There's always been something uniquely strange about Dylan's fame, the often-creepy intensity with which people have been drawn to him—or rather, to his mystique. "The songs definitely had a lot to do with it," he says. Well, yeah. It went dangerously past ordinary adulation. At its worst, in the late 1960s and early '70s, Dylan experienced a disorienting, terrifying and downright infuriating combination of stalking and deification. As he writes in "Chronicles," "It would have driven anybody mad"—and it goes a long way toward explaining why arranging for an interview with him still feels like setting up a meeting to pass nuclear secrets.

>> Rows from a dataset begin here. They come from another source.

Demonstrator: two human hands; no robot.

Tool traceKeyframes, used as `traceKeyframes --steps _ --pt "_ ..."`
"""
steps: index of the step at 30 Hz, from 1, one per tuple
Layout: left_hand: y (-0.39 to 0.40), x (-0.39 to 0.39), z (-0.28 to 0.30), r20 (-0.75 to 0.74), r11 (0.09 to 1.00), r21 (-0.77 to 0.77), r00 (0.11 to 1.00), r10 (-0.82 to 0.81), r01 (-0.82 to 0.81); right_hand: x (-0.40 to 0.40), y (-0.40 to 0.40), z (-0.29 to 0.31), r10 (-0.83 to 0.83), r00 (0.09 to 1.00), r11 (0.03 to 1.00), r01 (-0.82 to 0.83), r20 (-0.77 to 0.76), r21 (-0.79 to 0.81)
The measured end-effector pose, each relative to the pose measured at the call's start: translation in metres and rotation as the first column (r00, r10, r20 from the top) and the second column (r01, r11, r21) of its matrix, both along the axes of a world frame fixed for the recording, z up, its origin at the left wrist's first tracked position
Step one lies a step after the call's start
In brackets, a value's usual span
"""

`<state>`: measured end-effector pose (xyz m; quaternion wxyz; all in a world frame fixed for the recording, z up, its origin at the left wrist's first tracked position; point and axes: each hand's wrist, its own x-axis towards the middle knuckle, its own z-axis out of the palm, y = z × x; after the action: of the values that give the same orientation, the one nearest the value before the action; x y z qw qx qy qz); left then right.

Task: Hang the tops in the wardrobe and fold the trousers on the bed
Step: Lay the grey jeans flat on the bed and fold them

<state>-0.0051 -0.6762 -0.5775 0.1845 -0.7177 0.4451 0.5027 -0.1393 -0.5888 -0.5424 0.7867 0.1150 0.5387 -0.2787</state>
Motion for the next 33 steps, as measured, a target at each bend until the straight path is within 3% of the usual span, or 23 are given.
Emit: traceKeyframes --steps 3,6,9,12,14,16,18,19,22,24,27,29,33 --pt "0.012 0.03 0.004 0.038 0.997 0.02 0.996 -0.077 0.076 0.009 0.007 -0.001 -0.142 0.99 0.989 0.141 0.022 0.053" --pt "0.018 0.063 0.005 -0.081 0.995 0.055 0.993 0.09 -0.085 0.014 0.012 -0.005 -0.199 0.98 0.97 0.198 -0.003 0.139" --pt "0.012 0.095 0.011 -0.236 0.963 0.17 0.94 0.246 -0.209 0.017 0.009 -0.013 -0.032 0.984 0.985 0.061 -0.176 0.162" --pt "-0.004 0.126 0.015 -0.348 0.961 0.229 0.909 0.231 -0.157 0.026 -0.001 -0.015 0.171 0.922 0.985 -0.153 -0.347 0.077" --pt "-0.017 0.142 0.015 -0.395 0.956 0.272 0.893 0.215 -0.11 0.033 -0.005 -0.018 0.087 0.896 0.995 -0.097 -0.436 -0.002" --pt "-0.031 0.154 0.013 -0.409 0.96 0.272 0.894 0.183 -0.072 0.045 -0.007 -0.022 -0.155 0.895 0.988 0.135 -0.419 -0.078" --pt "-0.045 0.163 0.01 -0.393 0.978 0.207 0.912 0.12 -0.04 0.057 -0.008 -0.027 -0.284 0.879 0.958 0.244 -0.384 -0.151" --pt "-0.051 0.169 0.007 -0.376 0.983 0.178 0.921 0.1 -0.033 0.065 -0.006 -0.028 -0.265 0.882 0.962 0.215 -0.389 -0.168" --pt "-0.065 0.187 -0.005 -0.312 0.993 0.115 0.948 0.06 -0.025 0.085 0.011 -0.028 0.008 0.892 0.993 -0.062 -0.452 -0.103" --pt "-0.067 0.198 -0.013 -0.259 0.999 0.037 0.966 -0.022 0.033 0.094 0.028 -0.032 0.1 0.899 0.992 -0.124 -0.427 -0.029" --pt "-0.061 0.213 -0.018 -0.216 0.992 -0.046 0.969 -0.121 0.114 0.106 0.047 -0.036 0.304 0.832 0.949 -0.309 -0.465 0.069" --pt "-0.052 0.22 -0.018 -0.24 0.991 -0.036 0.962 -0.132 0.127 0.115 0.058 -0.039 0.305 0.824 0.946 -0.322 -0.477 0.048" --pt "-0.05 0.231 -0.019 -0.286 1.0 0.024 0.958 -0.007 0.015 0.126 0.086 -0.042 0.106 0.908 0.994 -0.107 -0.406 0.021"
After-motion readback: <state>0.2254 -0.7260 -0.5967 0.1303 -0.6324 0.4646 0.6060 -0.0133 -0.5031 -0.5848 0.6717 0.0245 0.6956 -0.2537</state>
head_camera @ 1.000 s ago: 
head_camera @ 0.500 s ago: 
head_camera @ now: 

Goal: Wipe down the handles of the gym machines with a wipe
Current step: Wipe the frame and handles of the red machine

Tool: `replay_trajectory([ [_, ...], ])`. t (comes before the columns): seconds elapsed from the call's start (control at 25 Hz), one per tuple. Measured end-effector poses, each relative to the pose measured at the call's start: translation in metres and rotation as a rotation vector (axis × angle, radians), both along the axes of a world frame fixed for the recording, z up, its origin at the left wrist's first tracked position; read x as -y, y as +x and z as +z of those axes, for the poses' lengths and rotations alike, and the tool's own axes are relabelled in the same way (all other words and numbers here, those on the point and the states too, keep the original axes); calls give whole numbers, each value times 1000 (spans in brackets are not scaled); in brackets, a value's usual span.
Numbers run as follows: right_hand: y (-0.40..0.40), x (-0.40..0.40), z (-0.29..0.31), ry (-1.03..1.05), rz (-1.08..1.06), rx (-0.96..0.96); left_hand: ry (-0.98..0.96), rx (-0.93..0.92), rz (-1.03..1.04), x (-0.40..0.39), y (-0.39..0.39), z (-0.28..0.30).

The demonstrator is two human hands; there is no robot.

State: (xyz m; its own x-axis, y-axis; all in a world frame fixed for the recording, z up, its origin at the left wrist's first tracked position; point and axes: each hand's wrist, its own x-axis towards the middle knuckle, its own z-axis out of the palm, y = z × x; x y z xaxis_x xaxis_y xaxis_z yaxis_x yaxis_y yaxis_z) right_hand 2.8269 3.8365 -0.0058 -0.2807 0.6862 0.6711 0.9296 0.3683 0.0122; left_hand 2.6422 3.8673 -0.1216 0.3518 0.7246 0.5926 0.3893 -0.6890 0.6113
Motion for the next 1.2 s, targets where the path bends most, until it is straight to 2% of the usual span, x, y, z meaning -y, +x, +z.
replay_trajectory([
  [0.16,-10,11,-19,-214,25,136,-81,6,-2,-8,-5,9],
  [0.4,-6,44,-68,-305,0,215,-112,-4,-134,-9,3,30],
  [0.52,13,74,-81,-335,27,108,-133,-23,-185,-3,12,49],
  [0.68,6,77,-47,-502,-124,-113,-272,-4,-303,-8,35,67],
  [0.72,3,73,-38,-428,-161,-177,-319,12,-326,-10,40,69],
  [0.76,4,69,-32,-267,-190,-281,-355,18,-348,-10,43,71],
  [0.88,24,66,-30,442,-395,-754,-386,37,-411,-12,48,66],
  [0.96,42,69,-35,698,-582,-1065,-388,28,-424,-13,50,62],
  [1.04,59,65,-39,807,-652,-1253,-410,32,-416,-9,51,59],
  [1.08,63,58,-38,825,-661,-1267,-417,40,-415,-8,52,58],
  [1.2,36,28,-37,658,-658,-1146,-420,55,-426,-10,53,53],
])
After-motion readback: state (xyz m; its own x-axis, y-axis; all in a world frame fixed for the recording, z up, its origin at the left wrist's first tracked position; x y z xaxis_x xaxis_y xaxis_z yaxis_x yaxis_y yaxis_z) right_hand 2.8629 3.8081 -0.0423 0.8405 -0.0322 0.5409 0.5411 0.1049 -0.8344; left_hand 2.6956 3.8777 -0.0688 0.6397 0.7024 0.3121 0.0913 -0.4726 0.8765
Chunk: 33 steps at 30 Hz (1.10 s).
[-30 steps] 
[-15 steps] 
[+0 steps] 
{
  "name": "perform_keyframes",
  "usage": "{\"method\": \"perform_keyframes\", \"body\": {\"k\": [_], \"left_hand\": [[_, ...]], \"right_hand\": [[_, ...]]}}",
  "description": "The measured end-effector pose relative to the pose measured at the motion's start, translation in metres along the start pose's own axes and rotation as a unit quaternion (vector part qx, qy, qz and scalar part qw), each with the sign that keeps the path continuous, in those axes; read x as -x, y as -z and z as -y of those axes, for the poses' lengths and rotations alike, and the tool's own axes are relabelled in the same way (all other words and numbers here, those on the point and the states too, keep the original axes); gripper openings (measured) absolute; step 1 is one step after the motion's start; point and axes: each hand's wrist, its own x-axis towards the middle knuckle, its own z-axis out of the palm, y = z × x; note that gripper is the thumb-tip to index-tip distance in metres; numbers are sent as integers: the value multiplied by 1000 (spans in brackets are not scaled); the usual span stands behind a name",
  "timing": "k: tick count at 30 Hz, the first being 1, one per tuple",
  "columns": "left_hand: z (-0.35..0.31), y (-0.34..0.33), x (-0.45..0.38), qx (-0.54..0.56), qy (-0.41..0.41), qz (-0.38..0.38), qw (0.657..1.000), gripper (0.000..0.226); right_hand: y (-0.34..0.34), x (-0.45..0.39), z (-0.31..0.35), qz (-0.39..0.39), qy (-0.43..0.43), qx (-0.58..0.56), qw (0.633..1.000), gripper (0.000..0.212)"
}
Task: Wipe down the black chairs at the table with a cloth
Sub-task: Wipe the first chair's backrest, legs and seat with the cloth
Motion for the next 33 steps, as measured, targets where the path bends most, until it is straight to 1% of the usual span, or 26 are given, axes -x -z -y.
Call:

As Dylan sees it, his fame distorted not only his life but his art; he reacted to it with new music calculated to baffle expectations, and he ended up baffling himself. "I didn't know what it was I was really doing. I was going on reputation. Which buys you a certain sum, but you're not in control. And until you gain control, you're never quite sure you're doing the right thing? In my case anyway? So I went for a long time precisely on that fame that we're talking about. But—it was like a bag of wind. I didn't realize it was slipping away until it had slipped away." And how long did this go on? "Artistically speaking, it would have to have begun sometime in Woodstock—not personally, but in a public way—till maybe when that 'Time Out of Mind' record came out." I command myself to keep my mouth shut. He's talking about the 25 years that produced "Blood on the Tracks," "Slow Train Coming," "Shot of Love," "Infidels" and its sublime outtakes, and—no. Let's not argue with the man who's in possession of what really matters. I take another sip from my cup. A china cup. Not being Bob Dylan, I had no problem making a run to the restaurant down the hall, though the coffee was still on the house.


Outside the window, rain's now falling on the parking lot. Dylan must have seen so many of these gloomy Midwestern days when he was growing up in northern Minnesota. The photo on the cover of "Chronicles" shows Times Square in 1961, the year he came to New York, but as a kid, he says, "I had no idea of what a city was like. And I think it probably made me who I am today. The country where I came from—it's pretty bleak. And it's cold. And there's a lot of water. So you could dream a lot. The difference between me now and then is that back then, I could see visions. The me now can dream dreams." His early songs, he says, were visionary, however much they drew on his meticulous observation of the real world around him. "What you see in 'Chronicles' is a dream," he says. "It's already happened."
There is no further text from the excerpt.